=== TASK REQUIREMENTS ===
Exactly the lines from the one with "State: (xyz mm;" to the end of the data below should be set down, and no others.

=== Saved entries ===
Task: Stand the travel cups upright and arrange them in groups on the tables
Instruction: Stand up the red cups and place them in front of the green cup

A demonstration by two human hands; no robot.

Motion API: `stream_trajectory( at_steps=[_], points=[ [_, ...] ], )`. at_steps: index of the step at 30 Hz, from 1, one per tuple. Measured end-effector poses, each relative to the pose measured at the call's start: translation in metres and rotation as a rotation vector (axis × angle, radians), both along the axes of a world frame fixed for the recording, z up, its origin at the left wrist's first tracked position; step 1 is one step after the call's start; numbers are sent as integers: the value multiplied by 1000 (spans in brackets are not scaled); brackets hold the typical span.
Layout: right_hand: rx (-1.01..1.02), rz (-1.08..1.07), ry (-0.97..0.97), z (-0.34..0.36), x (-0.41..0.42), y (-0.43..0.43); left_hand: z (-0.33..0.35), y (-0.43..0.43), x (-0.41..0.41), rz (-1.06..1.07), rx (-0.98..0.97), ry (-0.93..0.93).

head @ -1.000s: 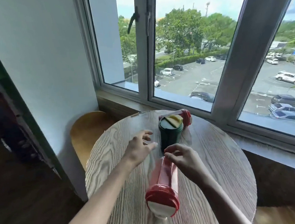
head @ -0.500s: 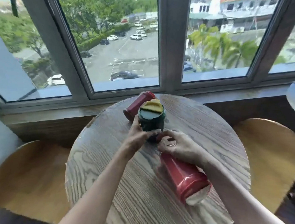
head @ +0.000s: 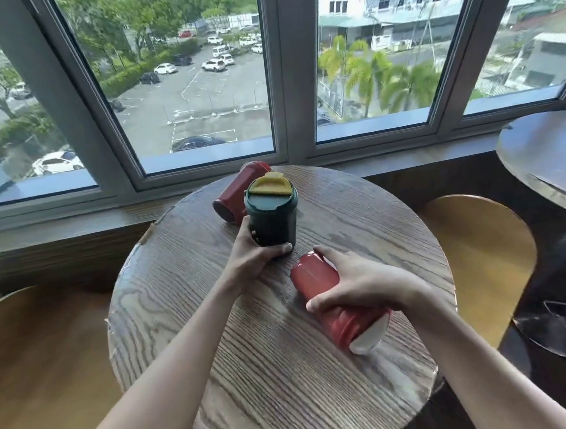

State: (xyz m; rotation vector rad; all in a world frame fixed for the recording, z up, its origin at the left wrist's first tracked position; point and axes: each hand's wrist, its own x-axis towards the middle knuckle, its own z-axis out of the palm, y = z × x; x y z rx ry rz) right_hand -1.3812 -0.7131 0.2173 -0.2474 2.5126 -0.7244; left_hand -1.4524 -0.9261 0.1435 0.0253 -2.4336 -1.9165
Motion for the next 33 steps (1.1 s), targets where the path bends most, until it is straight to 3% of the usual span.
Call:
stream_trajectory(
  at_steps=[4,10,14,21,25,33],
  points=[
    [82,10,-9,17,-11,-9,-5,6,0,57,-21,23],
    [164,20,-247,47,-48,-28,1,8,6,12,-54,35],
    [194,23,-450,52,-76,-35,-3,-1,31,22,-147,148],
    [144,27,-524,62,-97,-36,-6,23,94,-139,-384,205],
    [62,69,-588,64,-103,-31,-6,35,87,-47,-425,209],
    [-35,-65,-412,79,-108,-34,-6,46,80,-11,-549,323]
  ],
)
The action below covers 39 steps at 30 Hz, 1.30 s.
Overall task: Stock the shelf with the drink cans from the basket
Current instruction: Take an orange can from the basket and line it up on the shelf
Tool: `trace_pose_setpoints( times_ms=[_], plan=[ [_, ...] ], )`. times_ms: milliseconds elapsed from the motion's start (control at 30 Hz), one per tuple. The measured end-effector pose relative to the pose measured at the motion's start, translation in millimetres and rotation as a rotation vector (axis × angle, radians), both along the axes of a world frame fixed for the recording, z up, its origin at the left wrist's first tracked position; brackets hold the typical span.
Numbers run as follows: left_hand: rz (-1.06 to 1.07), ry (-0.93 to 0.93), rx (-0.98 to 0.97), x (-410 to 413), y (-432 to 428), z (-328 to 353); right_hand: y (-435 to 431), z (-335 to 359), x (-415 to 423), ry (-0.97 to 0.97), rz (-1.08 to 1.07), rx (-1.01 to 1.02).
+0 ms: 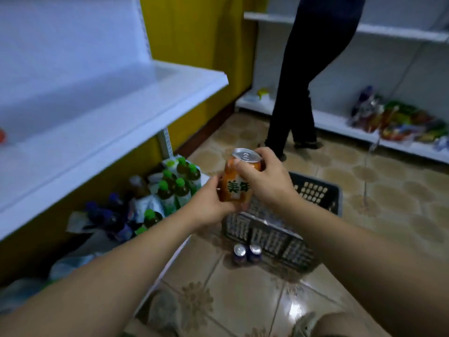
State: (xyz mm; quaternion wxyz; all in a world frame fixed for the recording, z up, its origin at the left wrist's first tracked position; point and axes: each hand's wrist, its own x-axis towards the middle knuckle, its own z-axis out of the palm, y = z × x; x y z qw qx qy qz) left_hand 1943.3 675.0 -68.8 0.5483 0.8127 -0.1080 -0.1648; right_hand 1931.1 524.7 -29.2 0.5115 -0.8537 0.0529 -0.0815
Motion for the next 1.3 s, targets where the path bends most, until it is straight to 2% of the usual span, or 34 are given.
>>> trace_pose_setpoints(
  times_ms=[200,433,533,733,800,867,967,1300],
  plan=[
    [0.210,-0.158,-0.016,-43.6,81.8,101.3,83.7,105.7,-15.4,-0.172,0.186,0.010],
    [0.470,-0.265,0.099,-107.6,189.3,149.5,197.5,156.2,-32.3,-0.227,0.437,0.021],
    [0.576,-0.251,0.258,-132.5,234.0,150.0,237.1,158.2,-37.5,-0.210,0.551,0.027],
    [0.738,-0.248,0.829,-186.4,306.7,128.2,297.1,142.5,-32.9,-0.167,0.690,-0.010],
    [0.742,-0.183,1.040,-199.6,323.0,118.4,309.9,137.4,-30.3,-0.174,0.713,-0.022],
    [0.756,-0.105,1.159,-207.6,334.7,110.4,320.8,133.0,-27.1,-0.190,0.720,-0.022],
    [0.779,-0.056,1.227,-210.0,338.8,104.5,332.1,125.0,-20.2,-0.224,0.708,-0.022],
    [0.831,-0.106,1.298,-208.8,334.9,95.4,340.3,81.4,-25.7,-0.388,0.700,0.042]
  ],
)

=== SOLUTION BELOW ===
State: (xyz mm; quaternion wxyz; all in a world frame fixed for the recording, z up, its origin at the left wrist's first tracked position; point and axes: each hand's wrist, its own x-axis towards the middle knuckle, its own z-axis out of the palm, y = z × x; x y z qw qx qy qz) left_hand 1943.3 675.0 -68.8 0.5483 0.8127 -0.1080 -0.1648; right_hand 1931.1 524.7 -29.2 0.5115 -0.8537 0.0529 -0.0815
Motion for the next 1.3 s, targets where the path bends most, until it is straight to 2% of the usual span, or 34 are given.
>>> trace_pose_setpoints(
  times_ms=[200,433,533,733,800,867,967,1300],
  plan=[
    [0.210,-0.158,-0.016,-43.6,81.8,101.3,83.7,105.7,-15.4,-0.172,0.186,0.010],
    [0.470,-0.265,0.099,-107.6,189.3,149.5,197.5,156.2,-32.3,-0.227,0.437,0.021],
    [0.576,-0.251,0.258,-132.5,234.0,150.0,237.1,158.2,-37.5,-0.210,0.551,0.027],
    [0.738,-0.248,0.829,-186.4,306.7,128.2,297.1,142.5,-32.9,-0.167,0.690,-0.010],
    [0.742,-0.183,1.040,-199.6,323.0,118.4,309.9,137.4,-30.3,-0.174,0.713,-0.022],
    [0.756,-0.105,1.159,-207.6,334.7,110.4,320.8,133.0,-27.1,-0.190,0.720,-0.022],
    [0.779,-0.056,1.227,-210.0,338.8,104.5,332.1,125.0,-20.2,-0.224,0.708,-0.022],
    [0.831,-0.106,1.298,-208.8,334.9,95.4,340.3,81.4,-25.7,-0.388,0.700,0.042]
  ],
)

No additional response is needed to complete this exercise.